Menkomdigi Kecam Penahanan Jurnalis dalam Misi Kemanusiaan ke Gaza

Menteri Komunikasi dan Digital (Menkomdigi) Meutya Hafid. Foto: Antara.

Menkomdigi Kecam Penahanan Jurnalis dalam Misi Kemanusiaan ke Gaza

Anggi Tondi Martaon • 19 May 2026 08:38

Jakarta: Menteri Komunikasi dan Digital RI (Menkomdigi) Meutya Hafid mengecam keras tindakan militer Israel mencegat dan menahan rombongan misi kemanusiaan internasional Global Sumud Flotilla (GSF) 2.0 yang sedang menuju ke Gaza, Palestina. Rombongan itu mencakup jurnalis asal Indonesia yang sedang menjalankan tugas jurnalistik.

Jurnalis yang ditahan yaitu Bambang Noroyono dan Thoudy Badai dari Republika. Kemudian, Andre Prasetyo Nugroho dari Tempo.

"Kami mengikuti dengan penuh keprihatinan kabar mengenai jurnalis Indonesia yang tengah menjalankan tugas peliputan dalam misi kemanusiaan menuju Gaza. Di tengah situasi konflik, keselamatan insan pers harus selalu menjadi perhatian kita semua," kata Meutya dikutip dari Antara, Selasa, 19 Mei 2026.

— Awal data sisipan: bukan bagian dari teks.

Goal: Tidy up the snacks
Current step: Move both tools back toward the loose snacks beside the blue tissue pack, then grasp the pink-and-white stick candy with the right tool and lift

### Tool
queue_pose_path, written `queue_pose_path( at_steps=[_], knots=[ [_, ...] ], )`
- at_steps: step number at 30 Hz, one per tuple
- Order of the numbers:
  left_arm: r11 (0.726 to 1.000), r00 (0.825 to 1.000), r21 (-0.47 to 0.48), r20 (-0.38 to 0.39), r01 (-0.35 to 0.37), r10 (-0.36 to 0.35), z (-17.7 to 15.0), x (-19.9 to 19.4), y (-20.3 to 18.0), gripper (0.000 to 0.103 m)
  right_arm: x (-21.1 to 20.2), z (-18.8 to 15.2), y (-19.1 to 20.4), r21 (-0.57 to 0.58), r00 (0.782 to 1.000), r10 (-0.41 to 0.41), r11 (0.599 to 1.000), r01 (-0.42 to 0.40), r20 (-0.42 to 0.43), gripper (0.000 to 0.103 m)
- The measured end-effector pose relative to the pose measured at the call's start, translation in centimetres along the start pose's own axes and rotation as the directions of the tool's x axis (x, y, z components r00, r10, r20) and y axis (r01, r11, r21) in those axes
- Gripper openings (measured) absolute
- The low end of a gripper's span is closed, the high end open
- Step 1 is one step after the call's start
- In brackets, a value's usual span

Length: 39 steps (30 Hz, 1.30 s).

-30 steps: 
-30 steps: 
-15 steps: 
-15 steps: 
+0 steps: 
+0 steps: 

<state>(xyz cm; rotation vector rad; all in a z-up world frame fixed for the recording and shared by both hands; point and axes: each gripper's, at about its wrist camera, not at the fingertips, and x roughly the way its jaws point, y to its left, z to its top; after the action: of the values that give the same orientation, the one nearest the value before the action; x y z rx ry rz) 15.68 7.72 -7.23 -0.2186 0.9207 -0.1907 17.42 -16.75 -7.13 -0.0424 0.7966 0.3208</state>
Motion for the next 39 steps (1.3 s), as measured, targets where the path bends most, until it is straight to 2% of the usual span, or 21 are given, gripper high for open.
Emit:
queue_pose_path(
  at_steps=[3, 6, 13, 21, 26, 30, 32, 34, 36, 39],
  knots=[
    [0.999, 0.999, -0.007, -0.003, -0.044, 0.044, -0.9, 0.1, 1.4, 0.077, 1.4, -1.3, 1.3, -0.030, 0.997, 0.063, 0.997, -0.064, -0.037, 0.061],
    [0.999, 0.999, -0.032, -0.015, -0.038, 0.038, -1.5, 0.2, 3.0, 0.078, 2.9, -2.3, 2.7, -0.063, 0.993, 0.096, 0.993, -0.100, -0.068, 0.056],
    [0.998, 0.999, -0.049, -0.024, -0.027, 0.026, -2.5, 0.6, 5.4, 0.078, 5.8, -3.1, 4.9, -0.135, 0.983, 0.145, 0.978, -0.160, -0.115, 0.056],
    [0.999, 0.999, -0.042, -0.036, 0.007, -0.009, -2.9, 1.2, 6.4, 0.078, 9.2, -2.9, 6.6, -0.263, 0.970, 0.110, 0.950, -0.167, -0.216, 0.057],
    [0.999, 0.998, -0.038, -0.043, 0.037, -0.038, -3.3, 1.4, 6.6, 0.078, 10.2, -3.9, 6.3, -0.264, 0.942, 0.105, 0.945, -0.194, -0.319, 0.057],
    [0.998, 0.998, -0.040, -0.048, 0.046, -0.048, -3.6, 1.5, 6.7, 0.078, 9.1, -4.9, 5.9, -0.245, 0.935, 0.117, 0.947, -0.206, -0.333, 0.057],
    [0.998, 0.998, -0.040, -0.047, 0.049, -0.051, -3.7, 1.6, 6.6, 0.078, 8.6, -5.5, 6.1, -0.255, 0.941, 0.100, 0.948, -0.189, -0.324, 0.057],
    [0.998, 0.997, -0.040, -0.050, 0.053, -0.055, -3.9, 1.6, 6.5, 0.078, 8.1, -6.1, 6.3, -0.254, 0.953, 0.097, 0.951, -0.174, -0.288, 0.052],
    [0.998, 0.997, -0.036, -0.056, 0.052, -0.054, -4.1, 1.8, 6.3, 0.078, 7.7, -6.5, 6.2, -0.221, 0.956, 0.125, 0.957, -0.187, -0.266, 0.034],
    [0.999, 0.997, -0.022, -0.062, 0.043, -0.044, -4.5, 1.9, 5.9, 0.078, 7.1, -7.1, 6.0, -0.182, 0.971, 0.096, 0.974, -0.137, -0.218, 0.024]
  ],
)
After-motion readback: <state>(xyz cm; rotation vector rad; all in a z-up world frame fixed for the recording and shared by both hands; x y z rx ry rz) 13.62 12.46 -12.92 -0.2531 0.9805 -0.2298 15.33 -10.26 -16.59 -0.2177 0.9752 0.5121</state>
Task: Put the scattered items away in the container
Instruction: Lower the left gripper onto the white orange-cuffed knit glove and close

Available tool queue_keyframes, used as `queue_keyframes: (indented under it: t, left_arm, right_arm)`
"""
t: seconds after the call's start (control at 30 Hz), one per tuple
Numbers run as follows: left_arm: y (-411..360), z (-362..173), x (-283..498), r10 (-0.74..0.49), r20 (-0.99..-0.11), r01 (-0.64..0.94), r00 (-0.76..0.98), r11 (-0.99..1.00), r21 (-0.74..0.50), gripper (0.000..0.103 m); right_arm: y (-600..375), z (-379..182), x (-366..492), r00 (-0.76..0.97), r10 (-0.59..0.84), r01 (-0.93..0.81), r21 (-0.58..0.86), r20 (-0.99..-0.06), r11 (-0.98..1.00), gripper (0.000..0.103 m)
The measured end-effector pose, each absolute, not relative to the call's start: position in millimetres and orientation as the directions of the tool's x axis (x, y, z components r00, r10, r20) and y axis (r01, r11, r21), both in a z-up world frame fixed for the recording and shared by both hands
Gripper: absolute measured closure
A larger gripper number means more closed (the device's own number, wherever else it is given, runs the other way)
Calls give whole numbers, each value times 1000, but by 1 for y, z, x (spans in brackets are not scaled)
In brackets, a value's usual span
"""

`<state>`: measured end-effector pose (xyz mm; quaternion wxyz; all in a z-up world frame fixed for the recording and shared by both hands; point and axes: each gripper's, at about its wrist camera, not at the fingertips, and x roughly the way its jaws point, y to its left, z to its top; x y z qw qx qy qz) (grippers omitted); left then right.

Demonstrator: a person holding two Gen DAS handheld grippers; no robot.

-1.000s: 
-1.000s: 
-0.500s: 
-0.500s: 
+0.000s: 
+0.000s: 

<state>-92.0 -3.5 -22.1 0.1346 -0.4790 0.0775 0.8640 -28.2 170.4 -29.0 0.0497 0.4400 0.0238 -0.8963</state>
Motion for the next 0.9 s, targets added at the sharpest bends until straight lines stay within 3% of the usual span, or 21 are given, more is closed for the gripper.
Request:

Politikus Partai Golkar itu menekankan bahwa para jurnalis hadir untuk menyampaikan suara kemanusiaan dan fakta kepada publik. Oleh karenanya mesti dihormati dan diberi ruang aman.

Menurut Kementerian Luar Negeri (Kemenlu), setidaknya ada 10 kapal dalam misi kemanusiaan Global Sumud Flotilla (GSF) 2.0 yang ditahan oleh aparat Israel. Termasuk kapal Amanda, Barbaros, Josef, dan Blue Toys.

Hingga kini, kapal yang membawa para jurnalis belum dapat dihubungi. Status awak di dalamnya belum diketahui pasti.

Eks Ketua Komisi I DPR itu mendukung upaya diplomatik Kemenlu untuk memastikan perlindungan dan keselamatan seluruh WNI yang menjadi bagian dari rombongan misi kemanusiaan menuju Gaza, yang sedang menghadapi krisis kemanusiaan akibat serangan Israel.

Pasukan Israel mencegat salah satu armada Global Sumud Flotila. Foto: Al Jazeera.

"Kemkomdigi akan terus berkoordinasi dengan Kemlu dan pihak terkait lainnya untuk memantau perkembangan dan mendukung langkah perlindungan bagi warga negara Indonesia dalam misi tersebut," ungkap Meutya.

Kemenlu menyatakan telah berkoordinasi dengan KBRI Ankara, KBRI Kairo, dan KBRI Amman. Hal itu diakukan untuk menyiapkan upaya pelindungan serta pemulangan warga negara Indonesia yang berpartisipasi dalam misi kemanusiaan menuju Gaza apabila diperlukan.

"Doa dan harapan kami menyertai seluruh jurnalis dan relawan kemanusiaan agar senantiasa diberikan keselamatan," ujar Meutya.